From the highest peaks in the state to the grounding waves of the beach, there was no place in the Carolinas left unexplored by Troop 2950.

“The bar for summer camps is set pretty high, and our recent trip to South Carolina certainly did not disappoint,” said scout Tyler Hutchinson.

Every other summer, the Scouts of Troop 2950 embark on a trip that wraps up the year. This year, the scouts adventured through the Carolinas from June 14 to the 22.

“We refer to this as our ‘off the beaten path’ trip,” explained Scoutmaster Jay Hubbard.

Thirteen scouts and two leaders crammed into a 15-passenger van to cover the 2,000 miles.

“The long car rides were a great time to bond as a troop,” said Hutchinson.

The first stop was camping in the Smoky Mountain Meadows. In the morning, scouts made their way to the Nantahala River for whitewater rafting. Since it is dam-controlled, the normally placid river is brought to life every morning with a surge of rapids perfect for rafting.

After an afternoon of rafting, the scouts were faced with their greatest challenge—hiking to the campsite at Table Rock State Park.

“We started on a trail to the campsite, then walked down a hill and across a creek. Then we needed to walk a little further, and the whole time the boys were loaded down with all our camping equipment,” reminisced Hubbard.

Coolers, cooking equipment, and tents bounced along the rough path as the scouts trudged to their final destination. They were overjoyed when they finally arrived.

“The trip was one to remember…the best part was that we got to camp out in tents each night,” said scout Patrick Carter.

The next stop was Myrtle Beach, South Carolina. After a night sleeping a few yards from the ocean, the scouts enjoyed a day of putt-putt, ice-cream and playing on the beach.

“One of the boys relayed to me that his experience of going to the beach, as an only child, was a lot different this time because he got to play with his friends,” said Hubbard.

The sunburnt scouts’ final destination was Charleston, South Carolina, where the USS Yorktown awaited them at Patriots Point. This aircraft carrier was built during World War II and is now docked in Charleston Harbor. The scouts bunked up and spent a couple of nights on the carrier.

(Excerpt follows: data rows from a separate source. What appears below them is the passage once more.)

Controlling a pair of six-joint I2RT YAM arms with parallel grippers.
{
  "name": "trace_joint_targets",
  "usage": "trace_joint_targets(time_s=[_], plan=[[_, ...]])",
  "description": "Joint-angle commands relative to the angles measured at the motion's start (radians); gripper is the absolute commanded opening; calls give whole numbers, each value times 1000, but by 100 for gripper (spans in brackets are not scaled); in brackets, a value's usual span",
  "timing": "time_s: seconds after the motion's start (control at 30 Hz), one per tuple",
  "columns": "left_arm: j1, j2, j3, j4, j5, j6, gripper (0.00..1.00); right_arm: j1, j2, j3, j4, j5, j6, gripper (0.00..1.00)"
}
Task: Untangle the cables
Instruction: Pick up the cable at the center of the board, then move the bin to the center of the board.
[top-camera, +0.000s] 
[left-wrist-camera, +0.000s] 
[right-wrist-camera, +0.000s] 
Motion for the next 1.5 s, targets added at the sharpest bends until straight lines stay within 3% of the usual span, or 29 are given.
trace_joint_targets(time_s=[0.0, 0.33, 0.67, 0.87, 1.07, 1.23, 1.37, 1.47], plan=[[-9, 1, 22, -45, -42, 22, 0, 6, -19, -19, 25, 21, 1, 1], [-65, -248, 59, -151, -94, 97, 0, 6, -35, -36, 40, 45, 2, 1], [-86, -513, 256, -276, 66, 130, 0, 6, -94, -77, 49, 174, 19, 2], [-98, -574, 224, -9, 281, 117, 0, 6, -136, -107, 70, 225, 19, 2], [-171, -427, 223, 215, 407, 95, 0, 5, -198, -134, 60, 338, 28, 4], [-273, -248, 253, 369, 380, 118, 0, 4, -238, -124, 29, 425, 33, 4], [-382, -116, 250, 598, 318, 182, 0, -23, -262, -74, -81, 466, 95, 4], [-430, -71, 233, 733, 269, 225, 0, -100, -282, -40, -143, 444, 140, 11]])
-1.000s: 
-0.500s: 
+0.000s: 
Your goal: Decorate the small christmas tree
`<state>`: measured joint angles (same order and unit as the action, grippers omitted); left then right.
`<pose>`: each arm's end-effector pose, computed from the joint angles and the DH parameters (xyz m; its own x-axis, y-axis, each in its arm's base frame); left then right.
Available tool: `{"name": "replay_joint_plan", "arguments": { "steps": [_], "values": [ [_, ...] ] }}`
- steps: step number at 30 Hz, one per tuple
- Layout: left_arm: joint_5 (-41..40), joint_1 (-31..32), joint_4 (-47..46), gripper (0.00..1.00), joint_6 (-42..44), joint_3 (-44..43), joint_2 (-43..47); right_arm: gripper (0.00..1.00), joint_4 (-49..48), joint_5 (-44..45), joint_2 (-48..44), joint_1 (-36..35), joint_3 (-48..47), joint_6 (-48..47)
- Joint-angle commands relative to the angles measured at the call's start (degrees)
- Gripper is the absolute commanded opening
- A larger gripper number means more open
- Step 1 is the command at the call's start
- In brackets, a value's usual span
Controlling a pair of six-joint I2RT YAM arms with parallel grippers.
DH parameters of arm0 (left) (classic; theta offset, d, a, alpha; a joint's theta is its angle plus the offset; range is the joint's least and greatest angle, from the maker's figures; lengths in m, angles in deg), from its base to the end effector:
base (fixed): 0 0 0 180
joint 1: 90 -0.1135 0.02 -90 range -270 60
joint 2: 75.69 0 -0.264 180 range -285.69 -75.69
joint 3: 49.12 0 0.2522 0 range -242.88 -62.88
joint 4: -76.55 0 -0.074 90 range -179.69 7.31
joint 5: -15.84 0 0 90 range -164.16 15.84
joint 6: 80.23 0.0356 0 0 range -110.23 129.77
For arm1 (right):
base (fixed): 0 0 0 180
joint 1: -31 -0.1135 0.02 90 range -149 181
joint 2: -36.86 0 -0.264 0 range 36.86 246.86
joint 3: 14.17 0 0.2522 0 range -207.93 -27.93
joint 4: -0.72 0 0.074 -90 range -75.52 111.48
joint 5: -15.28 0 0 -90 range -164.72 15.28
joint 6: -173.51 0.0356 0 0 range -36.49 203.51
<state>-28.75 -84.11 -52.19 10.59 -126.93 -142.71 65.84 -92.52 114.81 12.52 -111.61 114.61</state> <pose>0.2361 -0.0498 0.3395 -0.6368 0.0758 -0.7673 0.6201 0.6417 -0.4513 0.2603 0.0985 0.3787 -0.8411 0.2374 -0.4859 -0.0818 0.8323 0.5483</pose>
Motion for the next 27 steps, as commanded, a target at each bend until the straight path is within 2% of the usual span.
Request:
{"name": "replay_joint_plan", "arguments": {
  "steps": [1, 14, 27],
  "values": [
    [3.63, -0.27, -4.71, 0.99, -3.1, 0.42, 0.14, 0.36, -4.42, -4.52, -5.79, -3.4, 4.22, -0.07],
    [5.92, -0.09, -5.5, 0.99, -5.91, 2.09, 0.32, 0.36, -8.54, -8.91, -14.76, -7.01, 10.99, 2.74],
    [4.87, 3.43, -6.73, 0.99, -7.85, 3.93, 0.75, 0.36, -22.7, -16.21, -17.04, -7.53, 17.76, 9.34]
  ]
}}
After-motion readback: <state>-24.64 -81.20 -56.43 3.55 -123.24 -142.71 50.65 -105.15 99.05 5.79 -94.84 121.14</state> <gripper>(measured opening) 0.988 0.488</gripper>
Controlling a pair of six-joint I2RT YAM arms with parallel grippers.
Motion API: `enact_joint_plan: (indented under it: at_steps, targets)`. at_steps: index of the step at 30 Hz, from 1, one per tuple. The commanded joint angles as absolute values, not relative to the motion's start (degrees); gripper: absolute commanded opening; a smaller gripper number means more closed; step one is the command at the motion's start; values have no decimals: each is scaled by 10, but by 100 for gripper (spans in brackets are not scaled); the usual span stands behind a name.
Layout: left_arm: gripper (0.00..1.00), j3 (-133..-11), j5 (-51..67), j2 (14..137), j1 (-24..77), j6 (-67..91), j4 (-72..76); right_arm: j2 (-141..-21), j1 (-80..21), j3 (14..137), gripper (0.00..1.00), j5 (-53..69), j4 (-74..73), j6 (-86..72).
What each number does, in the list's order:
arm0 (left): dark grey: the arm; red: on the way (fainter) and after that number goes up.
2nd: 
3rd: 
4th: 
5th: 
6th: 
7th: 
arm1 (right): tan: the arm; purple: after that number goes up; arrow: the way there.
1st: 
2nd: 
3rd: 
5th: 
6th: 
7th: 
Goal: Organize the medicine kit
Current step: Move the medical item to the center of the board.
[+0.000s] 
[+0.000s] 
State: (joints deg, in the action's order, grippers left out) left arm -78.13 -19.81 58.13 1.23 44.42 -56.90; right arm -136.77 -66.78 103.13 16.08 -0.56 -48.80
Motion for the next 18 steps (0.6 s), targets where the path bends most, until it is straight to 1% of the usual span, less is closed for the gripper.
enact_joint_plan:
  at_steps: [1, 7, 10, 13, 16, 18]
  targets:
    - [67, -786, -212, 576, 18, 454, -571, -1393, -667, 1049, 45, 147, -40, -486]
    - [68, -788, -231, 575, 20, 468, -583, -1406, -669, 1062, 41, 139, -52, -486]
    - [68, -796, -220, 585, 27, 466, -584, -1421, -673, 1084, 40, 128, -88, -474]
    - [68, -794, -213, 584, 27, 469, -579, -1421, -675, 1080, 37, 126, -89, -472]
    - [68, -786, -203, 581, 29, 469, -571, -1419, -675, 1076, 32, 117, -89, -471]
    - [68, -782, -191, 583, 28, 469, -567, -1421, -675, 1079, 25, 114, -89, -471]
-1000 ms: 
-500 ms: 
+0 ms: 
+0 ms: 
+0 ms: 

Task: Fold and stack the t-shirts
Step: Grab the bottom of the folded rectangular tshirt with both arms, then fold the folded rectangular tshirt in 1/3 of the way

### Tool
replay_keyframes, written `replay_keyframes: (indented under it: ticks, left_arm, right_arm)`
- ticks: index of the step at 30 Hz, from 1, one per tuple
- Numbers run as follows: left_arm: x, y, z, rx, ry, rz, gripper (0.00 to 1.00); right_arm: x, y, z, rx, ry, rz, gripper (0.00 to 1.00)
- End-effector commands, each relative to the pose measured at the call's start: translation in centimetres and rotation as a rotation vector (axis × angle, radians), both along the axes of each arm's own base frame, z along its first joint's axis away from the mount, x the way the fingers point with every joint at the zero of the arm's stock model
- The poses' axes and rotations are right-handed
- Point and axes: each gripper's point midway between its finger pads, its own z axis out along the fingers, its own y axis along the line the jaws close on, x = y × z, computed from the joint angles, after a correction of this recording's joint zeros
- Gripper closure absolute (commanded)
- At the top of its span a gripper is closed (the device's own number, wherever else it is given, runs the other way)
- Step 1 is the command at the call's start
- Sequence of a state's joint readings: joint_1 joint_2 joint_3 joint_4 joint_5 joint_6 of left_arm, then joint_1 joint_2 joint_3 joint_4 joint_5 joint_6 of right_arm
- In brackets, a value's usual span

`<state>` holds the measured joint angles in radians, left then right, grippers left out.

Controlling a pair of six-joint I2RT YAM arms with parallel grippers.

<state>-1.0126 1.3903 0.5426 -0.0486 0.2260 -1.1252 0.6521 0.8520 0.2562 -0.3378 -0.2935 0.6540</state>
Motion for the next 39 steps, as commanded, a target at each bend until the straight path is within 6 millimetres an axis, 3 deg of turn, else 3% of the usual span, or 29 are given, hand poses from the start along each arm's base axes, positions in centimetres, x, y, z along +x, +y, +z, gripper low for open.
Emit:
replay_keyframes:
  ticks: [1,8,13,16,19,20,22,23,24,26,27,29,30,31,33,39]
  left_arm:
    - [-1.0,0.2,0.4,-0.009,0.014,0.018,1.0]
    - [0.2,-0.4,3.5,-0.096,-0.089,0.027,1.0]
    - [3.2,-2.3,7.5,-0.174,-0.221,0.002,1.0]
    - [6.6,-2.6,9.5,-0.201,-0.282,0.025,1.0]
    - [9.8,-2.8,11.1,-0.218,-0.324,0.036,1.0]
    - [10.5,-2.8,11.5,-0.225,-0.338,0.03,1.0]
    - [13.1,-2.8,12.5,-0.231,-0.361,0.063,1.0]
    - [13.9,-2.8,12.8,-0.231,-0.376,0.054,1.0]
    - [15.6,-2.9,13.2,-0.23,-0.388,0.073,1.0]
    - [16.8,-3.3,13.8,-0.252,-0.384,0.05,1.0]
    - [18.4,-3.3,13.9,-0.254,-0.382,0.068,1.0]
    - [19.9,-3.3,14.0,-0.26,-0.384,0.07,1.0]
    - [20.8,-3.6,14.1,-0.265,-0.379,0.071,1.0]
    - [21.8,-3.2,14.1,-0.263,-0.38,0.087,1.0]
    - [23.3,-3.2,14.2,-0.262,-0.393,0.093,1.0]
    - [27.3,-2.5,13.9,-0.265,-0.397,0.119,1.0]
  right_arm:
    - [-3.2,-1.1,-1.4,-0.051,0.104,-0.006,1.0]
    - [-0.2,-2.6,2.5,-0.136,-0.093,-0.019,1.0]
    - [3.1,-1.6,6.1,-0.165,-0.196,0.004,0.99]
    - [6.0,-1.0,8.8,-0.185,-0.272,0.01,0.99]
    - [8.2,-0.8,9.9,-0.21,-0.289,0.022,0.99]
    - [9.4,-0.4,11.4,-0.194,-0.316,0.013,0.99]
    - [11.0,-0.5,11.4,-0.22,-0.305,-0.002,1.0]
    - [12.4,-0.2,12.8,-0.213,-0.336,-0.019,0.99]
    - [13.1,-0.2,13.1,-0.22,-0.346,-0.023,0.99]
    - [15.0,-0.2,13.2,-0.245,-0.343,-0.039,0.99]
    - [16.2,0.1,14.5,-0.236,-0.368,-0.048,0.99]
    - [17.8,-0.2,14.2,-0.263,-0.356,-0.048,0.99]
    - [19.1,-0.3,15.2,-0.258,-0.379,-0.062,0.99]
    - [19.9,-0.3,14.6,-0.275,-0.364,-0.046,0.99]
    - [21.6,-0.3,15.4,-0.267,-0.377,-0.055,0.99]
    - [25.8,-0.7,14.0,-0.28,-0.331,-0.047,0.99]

“We planned the trip around getting to spend the night on the USS Yorktown, said Hubbard. I wanted the boys to have an understanding of the history behind it.”

The scouts also participated in a flight simulation of taking off the Yorktown and flying over the ocean to chase after enemy planes— similar to how pilots in the war would’ve done it.

“The USS Yorktown and the men and woman that fought and sacrificed so much reminds us what the American flag stands for, and that’s what I hoped to convey to the boys as well with our visit, said Hubbard. We try to plan things that will push our scouts outside their comfort zone so they are better prepared for their journey beyond Scouts.”

The next destination for Troop 2950 will be a winter experience dogsledding in Minnesota next March.